The Thanos Receiver component accepts metrics from Prometheus via remote write and stores them in the object storage. It is an alternative to the Sidecar approach, useful when you cannot run a Sidecar alongside Prometheus (like in air-gapped environments or when using a managed Prometheus service).

To enable the Receiver, set receiver.enabled to true. You also need to configure the hashrings, which define how the data is distributed across the Receiver replicas.

receiver.yaml


clusterConf:
  objstoreConfiguration: |
    type: S3
    config:
      bucket: <minio-bucket-name>
      endpoint: "<minio-release-name>.default.svc.cluster.local:9000"
      access_key: <minio-access_key>
      secret_key: <minio-secret_key>
      insecure: true
receiver:
  enabled: true
  replicaCount: 3
  replicationFactor: 2
  hashringsConfiguration: |
    [
      {
        "hashring": "default",
        "tenants": []
      }
    ]

The chart will automatically generate the hashrings.json file and mount it to the Receiver pods.

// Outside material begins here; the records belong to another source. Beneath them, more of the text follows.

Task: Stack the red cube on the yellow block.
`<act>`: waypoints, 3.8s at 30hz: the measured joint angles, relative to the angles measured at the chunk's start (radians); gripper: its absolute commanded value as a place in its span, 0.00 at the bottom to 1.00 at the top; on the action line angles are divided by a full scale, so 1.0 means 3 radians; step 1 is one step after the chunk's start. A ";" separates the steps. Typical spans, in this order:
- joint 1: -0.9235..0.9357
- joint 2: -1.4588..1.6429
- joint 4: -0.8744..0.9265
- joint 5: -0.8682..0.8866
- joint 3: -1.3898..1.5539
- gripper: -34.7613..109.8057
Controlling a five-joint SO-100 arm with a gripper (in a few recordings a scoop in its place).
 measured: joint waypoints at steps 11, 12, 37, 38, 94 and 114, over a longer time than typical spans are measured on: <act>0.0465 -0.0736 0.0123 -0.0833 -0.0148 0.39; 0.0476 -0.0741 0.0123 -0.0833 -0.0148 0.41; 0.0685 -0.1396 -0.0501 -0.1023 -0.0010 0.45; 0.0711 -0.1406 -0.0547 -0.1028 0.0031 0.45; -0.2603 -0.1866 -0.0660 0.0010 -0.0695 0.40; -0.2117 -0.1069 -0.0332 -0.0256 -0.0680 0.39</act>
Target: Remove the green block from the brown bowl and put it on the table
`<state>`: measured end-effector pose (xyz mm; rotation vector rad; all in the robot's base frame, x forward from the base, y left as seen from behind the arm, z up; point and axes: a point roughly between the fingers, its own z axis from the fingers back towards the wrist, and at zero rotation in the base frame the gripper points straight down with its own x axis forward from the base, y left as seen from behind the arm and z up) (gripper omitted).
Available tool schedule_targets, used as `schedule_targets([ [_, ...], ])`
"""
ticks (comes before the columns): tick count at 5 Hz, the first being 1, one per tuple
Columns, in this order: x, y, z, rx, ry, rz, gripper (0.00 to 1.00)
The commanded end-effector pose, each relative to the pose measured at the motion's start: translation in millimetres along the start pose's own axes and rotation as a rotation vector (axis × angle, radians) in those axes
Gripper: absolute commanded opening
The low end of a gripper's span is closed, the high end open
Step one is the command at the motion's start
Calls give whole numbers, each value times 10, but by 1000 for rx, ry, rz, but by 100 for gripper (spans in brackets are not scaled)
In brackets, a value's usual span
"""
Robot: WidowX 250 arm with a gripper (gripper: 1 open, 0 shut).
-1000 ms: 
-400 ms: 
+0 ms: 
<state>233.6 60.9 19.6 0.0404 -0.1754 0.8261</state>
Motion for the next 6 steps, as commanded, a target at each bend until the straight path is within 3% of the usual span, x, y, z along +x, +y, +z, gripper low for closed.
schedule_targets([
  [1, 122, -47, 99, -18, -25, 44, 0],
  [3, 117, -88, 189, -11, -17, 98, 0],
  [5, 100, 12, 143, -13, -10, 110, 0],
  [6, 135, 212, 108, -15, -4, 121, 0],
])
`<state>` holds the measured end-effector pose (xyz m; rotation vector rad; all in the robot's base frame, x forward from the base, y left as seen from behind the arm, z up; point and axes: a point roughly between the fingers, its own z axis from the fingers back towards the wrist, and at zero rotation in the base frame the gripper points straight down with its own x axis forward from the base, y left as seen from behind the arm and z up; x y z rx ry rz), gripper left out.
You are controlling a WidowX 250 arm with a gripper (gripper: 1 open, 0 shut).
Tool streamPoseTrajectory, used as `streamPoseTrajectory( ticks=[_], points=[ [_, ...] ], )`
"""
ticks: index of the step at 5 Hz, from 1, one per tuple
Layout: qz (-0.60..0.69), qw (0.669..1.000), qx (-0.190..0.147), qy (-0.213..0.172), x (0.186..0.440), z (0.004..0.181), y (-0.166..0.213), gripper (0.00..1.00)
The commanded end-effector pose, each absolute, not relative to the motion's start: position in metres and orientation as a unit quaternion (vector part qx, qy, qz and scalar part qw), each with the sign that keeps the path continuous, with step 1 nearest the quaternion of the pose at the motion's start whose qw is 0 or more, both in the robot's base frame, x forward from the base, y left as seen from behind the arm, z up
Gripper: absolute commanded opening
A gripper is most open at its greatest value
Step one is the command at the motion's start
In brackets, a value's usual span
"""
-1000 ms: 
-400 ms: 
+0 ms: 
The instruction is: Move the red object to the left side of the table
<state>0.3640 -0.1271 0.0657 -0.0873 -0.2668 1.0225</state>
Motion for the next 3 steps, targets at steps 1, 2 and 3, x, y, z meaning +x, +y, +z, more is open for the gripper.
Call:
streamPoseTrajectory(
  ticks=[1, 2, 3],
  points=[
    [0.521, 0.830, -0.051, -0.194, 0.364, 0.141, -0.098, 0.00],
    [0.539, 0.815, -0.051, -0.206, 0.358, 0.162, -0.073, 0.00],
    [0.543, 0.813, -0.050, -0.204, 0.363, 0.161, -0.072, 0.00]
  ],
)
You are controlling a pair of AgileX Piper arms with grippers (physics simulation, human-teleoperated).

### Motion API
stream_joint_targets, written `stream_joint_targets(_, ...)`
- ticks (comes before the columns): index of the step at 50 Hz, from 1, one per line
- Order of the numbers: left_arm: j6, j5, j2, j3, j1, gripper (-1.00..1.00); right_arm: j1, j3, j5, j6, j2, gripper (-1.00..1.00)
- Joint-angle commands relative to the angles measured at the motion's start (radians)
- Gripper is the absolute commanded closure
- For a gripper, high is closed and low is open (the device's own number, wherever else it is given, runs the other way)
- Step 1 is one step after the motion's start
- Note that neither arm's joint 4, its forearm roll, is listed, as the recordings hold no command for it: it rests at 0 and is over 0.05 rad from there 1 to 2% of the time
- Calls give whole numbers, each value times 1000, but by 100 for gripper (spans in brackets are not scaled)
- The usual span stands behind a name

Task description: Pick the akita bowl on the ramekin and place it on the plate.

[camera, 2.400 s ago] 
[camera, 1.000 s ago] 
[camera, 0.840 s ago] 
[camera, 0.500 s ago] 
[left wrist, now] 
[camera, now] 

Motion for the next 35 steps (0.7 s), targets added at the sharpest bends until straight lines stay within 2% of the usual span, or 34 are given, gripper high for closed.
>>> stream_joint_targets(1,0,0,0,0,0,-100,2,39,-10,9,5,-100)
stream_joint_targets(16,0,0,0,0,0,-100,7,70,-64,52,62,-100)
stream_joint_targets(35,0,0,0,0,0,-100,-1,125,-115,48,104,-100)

$ kubectl logs -f deployment/<release-name>-thanos-query
...
ts=2025-12-23T22:52:14.292060875Z caller=endpointset.go:367 level=info component=endpointset msg="adding new receive with [storeEndpoints exemplarsAPI]" address=10.42.0.217:10901 extLset="{receive=\"true\", replica=\"thanos-receiver-2\", tenant_id=\"default-tenant\"}"
ts=2025-12-23T22:52:14.292086Z caller=endpointset.go:367 level=info component=endpointset msg="adding new receive with [storeEndpoints exemplarsAPI]" address=10.42.0.215:10901 extLset="{receive=\"true\", replica=\"thanos-receiver-0\", tenant_id=\"default-tenant\"}"
ts=2025-12-23T22:52:14.292090458Z caller=endpointset.go:367 level=info component=endpointset msg="adding new receive with [storeEndpoints exemplarsAPI]" address=10.42.0.218:10901 extLset="{receive=\"true\", replica=\"thanos-receiver-1\", tenant_id=\"default-tenant\"}"
 
$ kubectl logs -f statefulset/thanos-receiver
Found 3 pods, using pod/thanos-receiver-0
...
ts=2025-12-23T22:51:39.220270774Z caller=multitsdb.go:776 level=info component=receive component=multi-tsdb tenant=default-tenant msg="TSDB is now ready"
ts=2025-12-23T22:51:39.221408024Z caller=intrumentation.go:56 level=info component=receive msg="changing probe status" status=ready
ts=2025-12-23T22:51:39.221417441Z caller=receive.go:744 level=info component=receive msg="storage started, and server is ready to receive requests"

Rule

The Thanos Rule component evaluates Prometheus recording and alerting rules against the Thanos Query component. It is useful when you want to have a global view of your alerts or when you want to downsample data for long-term storage.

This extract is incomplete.